Exercise brief —
Count all lines holding "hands" in the data below and say the number, nothing more.

══ Dataset entries ══

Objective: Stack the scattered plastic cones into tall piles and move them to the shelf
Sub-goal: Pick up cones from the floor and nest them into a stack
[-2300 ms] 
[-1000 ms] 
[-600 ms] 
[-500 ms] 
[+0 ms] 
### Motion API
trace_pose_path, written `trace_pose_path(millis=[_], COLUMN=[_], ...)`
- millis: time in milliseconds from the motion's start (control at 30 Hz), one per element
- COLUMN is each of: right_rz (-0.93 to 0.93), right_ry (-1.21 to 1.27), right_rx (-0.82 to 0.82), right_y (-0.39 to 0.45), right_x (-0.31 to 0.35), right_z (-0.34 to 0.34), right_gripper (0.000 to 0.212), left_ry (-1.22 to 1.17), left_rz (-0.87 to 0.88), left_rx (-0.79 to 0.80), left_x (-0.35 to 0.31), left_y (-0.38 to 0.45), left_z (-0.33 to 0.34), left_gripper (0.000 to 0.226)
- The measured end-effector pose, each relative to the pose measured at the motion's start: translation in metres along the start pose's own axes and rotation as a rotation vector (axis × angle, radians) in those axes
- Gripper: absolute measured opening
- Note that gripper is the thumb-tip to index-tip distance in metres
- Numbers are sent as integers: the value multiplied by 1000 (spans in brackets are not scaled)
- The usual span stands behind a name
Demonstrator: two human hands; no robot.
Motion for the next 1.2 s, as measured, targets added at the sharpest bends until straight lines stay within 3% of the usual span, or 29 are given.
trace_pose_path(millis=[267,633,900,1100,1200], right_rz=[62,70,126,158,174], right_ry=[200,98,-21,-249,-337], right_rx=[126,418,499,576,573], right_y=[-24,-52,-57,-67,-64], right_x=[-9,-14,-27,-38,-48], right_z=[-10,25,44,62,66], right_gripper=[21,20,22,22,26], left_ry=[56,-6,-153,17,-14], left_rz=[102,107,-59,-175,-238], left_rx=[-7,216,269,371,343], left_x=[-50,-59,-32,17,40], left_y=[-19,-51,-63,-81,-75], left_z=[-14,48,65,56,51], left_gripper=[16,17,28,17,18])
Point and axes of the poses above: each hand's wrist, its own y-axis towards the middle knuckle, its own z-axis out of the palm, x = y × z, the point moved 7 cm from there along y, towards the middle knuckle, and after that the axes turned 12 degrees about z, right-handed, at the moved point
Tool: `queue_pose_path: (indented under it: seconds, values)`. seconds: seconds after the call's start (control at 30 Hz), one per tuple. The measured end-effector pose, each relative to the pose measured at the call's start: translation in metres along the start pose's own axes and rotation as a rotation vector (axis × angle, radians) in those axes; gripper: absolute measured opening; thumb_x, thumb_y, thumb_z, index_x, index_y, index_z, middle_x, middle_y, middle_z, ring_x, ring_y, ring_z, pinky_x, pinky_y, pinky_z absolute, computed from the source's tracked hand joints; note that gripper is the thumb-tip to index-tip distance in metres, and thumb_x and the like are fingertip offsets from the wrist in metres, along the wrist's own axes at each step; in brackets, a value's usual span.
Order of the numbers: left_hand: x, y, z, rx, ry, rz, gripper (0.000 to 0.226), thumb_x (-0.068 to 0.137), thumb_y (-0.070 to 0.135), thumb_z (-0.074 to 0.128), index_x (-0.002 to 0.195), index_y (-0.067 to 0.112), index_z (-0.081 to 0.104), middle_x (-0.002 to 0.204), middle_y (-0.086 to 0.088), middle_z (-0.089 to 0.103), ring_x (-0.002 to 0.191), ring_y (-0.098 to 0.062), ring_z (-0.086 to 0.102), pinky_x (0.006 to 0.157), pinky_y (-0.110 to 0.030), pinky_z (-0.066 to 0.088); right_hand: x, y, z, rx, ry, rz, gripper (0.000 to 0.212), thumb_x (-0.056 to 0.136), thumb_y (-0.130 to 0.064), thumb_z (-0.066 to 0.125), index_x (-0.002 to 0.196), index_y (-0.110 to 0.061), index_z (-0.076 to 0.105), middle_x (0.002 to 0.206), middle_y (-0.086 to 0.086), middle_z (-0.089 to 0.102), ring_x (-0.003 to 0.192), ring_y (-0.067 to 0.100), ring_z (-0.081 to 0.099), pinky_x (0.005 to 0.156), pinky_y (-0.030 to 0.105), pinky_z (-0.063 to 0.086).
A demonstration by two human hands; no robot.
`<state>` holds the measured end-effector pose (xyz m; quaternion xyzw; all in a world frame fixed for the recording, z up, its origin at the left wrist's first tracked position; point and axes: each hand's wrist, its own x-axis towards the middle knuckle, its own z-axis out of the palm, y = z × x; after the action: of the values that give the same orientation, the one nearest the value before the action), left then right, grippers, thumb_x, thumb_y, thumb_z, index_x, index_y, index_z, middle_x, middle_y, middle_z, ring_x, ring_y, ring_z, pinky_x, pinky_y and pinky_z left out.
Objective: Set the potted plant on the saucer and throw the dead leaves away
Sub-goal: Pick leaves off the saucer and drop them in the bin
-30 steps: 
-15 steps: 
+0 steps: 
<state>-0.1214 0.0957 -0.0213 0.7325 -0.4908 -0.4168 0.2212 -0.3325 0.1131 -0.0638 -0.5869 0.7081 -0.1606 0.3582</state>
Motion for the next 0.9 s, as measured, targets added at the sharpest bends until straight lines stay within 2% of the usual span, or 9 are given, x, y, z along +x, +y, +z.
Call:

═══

Answer box —
2